Although our traffic has subsequently reached new heights, the Google ban was especially vexing to me, for reasons that I have noted:
For the last ten years, my article The Myth of Hispanic Crime had regularly ranked #2 among the 180 million search results Google returned for “Latino Crime” and the 60 million for “Hispanic Crime,” an achievement for which I had become inordinately proud. But although comparable search engines such as Bing and DuckDuckGo still rank my piece near the very top, Google has completely “disappeared” it.Still, these unfortunate developments are hardly comparable to those experienced under some other regimes of the twentieth century. I’ve finally gotten around to reading the The Black Book of Communism, that authoritative 1997 account of the USSR and the numerous other regimes which adopted a similar ideology, and although I’m only half way through the 800 pages, the mass-executions and wholesale imprisonments that found throughout make for rather depressing material.
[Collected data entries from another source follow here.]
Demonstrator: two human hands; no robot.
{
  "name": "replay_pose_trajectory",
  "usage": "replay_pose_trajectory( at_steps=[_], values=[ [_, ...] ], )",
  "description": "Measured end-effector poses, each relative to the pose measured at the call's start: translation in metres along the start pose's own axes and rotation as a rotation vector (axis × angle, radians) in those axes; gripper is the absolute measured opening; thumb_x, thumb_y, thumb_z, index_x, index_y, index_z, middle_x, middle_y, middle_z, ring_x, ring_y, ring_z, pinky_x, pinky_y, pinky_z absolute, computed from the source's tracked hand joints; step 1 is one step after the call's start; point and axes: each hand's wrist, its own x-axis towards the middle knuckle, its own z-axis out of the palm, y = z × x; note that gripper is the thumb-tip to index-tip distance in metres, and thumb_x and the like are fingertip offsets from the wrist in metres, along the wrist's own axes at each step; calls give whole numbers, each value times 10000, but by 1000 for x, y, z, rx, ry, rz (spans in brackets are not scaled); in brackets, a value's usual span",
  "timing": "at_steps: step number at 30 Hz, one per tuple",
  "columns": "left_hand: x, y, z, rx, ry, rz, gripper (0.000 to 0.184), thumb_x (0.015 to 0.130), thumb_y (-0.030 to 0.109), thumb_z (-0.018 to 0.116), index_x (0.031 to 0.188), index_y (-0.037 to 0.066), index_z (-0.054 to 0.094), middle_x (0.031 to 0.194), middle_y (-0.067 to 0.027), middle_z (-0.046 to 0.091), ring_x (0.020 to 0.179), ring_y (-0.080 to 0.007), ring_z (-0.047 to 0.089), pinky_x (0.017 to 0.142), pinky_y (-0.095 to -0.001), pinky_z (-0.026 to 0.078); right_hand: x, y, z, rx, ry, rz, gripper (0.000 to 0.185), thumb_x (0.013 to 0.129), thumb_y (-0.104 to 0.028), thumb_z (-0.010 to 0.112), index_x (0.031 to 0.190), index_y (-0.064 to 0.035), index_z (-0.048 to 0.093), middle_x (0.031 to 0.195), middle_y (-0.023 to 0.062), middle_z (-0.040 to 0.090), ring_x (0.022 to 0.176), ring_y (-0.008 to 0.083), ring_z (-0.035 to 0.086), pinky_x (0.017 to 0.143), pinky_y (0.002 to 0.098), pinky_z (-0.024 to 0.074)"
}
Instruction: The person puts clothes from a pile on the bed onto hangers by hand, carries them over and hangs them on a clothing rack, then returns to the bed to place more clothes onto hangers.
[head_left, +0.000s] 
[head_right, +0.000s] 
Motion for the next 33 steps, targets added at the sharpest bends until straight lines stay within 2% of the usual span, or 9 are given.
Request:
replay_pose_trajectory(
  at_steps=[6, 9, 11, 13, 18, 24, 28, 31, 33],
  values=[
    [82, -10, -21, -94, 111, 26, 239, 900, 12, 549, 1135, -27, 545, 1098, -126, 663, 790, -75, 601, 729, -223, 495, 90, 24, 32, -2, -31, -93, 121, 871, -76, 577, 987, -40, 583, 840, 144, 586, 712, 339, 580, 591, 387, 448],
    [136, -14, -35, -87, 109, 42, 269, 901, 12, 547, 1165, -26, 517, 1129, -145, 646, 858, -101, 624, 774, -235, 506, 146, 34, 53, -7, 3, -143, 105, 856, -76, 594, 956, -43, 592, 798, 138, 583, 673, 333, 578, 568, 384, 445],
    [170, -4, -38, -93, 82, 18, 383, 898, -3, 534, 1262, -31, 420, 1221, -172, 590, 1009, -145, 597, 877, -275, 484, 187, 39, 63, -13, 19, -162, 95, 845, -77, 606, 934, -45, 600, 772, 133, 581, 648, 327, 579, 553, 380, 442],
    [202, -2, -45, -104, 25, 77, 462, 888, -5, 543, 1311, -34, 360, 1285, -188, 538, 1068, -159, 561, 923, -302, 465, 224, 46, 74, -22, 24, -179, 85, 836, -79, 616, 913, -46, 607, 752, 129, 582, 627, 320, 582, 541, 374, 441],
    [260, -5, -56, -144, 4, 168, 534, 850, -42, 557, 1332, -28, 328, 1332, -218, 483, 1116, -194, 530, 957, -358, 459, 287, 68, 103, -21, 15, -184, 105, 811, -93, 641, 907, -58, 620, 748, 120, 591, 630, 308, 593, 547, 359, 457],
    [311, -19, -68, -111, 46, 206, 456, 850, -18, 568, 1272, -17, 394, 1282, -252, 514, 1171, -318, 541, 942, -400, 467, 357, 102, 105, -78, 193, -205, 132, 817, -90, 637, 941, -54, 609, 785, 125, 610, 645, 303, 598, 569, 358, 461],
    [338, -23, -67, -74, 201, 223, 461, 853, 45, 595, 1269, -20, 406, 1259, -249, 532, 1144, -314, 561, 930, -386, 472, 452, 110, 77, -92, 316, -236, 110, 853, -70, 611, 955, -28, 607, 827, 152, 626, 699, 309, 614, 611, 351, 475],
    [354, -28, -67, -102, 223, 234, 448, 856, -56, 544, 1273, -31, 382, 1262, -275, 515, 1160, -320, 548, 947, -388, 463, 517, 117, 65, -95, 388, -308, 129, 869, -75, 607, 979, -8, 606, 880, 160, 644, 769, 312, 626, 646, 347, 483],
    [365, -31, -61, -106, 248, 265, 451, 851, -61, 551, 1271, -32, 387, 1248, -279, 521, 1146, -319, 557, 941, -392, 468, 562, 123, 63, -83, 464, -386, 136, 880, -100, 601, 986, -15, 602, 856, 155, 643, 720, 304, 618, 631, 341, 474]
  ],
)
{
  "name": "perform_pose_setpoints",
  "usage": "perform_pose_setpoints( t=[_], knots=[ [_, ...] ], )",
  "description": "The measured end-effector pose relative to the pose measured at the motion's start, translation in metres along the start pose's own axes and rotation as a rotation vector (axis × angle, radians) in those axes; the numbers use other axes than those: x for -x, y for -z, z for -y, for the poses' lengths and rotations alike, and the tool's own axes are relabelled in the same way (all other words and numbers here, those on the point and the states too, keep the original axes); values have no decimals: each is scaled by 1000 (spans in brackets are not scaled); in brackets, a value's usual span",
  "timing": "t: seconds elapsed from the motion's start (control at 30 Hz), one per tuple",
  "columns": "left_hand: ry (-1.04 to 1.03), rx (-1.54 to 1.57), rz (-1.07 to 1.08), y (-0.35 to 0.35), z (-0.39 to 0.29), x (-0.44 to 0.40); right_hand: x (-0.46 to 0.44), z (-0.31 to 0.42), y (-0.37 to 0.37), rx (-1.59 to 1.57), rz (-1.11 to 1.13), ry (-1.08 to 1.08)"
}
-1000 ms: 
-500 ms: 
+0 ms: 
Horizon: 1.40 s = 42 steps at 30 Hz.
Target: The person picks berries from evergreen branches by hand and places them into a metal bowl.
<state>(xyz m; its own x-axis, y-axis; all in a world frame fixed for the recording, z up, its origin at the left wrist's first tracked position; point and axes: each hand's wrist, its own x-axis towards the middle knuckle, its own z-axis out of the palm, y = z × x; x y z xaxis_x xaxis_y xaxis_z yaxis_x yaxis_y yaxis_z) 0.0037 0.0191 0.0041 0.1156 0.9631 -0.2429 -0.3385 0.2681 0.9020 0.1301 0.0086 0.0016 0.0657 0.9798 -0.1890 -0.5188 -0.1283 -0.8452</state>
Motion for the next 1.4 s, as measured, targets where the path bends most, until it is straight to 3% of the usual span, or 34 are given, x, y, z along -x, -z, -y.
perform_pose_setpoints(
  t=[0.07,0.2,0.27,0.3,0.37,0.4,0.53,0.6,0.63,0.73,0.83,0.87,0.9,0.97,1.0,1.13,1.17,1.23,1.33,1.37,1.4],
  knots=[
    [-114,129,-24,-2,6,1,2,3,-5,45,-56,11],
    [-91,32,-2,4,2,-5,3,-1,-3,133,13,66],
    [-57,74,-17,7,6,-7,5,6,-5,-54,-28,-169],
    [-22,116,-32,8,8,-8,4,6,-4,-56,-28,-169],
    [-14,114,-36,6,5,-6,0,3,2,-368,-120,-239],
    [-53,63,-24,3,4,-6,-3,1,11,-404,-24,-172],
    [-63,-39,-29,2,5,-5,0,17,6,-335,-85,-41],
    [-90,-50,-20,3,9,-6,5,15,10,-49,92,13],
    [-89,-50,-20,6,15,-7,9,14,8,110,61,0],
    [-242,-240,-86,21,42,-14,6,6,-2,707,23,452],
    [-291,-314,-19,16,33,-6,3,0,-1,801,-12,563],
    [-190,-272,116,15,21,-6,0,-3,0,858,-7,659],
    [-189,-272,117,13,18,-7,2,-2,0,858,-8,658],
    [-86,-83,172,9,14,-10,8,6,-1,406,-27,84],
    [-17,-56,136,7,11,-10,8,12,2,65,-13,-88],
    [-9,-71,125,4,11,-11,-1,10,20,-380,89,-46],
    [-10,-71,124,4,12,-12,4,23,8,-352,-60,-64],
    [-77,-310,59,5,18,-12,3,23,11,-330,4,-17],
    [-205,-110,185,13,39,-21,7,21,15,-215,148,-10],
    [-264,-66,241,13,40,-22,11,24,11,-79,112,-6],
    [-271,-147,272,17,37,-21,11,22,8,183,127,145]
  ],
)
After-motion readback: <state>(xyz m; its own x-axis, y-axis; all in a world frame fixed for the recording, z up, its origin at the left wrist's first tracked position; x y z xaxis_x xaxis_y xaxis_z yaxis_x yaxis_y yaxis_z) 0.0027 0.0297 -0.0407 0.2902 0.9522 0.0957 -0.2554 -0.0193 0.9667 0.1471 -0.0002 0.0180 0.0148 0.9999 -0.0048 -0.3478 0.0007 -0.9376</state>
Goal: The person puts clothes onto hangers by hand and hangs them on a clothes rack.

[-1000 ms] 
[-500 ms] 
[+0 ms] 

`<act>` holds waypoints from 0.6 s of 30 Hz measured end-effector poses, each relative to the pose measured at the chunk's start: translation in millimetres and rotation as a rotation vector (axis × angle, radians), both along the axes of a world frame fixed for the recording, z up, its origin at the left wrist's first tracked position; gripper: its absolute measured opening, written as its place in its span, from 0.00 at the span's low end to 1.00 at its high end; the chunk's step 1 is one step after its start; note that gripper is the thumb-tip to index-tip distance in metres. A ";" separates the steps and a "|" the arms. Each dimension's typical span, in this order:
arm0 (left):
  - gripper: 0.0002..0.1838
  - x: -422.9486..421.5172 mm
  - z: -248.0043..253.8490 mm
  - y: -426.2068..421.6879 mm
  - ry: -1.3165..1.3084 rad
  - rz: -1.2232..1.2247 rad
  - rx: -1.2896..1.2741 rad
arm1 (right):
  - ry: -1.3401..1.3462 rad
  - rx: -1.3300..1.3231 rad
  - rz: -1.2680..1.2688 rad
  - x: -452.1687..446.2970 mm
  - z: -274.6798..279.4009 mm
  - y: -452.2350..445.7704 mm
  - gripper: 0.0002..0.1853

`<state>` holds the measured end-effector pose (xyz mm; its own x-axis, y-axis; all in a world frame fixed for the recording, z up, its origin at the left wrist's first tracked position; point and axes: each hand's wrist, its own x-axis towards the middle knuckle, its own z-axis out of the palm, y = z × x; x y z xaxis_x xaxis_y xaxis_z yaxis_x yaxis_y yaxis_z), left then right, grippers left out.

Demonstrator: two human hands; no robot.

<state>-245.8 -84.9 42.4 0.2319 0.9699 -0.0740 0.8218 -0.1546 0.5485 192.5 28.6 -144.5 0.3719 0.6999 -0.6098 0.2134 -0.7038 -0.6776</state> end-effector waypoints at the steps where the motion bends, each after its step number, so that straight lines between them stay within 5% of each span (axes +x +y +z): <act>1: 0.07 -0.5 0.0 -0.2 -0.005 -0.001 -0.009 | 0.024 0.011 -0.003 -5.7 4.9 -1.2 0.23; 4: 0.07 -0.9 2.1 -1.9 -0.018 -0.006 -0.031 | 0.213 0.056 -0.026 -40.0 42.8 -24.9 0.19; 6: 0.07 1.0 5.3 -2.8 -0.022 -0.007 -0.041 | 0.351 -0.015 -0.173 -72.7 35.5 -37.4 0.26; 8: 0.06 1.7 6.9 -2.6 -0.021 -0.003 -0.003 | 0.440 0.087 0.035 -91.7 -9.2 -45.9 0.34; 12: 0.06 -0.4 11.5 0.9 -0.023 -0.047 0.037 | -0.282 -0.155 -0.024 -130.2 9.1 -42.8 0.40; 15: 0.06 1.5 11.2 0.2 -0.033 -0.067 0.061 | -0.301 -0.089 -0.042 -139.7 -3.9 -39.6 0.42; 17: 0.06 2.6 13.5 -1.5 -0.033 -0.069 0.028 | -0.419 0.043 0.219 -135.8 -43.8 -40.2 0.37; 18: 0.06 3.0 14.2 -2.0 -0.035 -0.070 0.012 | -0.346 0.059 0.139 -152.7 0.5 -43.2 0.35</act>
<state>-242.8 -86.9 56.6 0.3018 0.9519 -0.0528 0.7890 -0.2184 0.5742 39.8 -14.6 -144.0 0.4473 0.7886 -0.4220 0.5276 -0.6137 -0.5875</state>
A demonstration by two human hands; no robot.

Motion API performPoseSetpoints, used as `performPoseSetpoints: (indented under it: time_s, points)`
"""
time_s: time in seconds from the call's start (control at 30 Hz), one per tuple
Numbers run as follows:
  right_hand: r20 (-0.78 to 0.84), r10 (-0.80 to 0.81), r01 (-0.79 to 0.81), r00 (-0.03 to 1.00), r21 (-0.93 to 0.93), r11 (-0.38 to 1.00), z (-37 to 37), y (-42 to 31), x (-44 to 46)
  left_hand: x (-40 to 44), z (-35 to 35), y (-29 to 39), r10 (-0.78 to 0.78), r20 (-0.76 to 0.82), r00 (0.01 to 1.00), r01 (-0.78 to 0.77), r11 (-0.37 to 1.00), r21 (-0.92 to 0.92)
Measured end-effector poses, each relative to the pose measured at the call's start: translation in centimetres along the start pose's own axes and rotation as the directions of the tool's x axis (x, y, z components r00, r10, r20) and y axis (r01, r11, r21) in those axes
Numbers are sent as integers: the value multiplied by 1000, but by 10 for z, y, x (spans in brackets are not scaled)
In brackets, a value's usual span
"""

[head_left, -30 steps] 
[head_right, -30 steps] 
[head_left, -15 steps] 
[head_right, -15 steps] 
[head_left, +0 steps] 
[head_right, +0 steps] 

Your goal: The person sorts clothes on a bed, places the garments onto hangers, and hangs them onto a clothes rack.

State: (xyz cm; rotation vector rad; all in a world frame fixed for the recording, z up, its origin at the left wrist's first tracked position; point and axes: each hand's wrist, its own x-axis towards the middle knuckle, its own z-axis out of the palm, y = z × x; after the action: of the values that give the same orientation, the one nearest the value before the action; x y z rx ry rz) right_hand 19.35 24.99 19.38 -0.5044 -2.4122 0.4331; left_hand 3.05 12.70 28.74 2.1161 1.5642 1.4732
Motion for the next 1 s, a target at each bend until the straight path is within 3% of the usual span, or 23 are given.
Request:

I think a reasonable measure of a topic’s importance is the total number of search results it returns. Communism and Communists dominated the entire twentieth century and the political party of that name still holds sway in gigantic China. So a search on “Communism” returns 163 million results, a vast number but still somewhat below the total for “Latino Crime.” Imagine how an academic or journalist might feel if his article analyzing Communism had spent a full decade ranked #2 across the entire Internet, but Google had then suddenly decided to blacklist it for reasons entirely unrelated to its intrinsic or objective quality.
Moreover, there are disturbing indications that our own tottering society is now heading in some extremely negative direction, a scenario in which de-rankings by Google would constitute only the most minor of petty grievances. Former CIA Officer Philip Giraldi has always been an extremely level-headed individual, but yesterday he published an extremely popular column evocatively entitled “A Nation Falling Apart,” which included the statement “There are a lot of indications that the American stratocruiser is about to crash.”
A few days ago, I had made some of these same points when I was interviewed at length by Luis Razo Bravo of the European Institute of Science in Management, who had studied during the 1980s under Richard Herrnstein of Harvard and whose other recent guests had included Charles Murray and the eminent theoretical physicist Lawrence Krauss.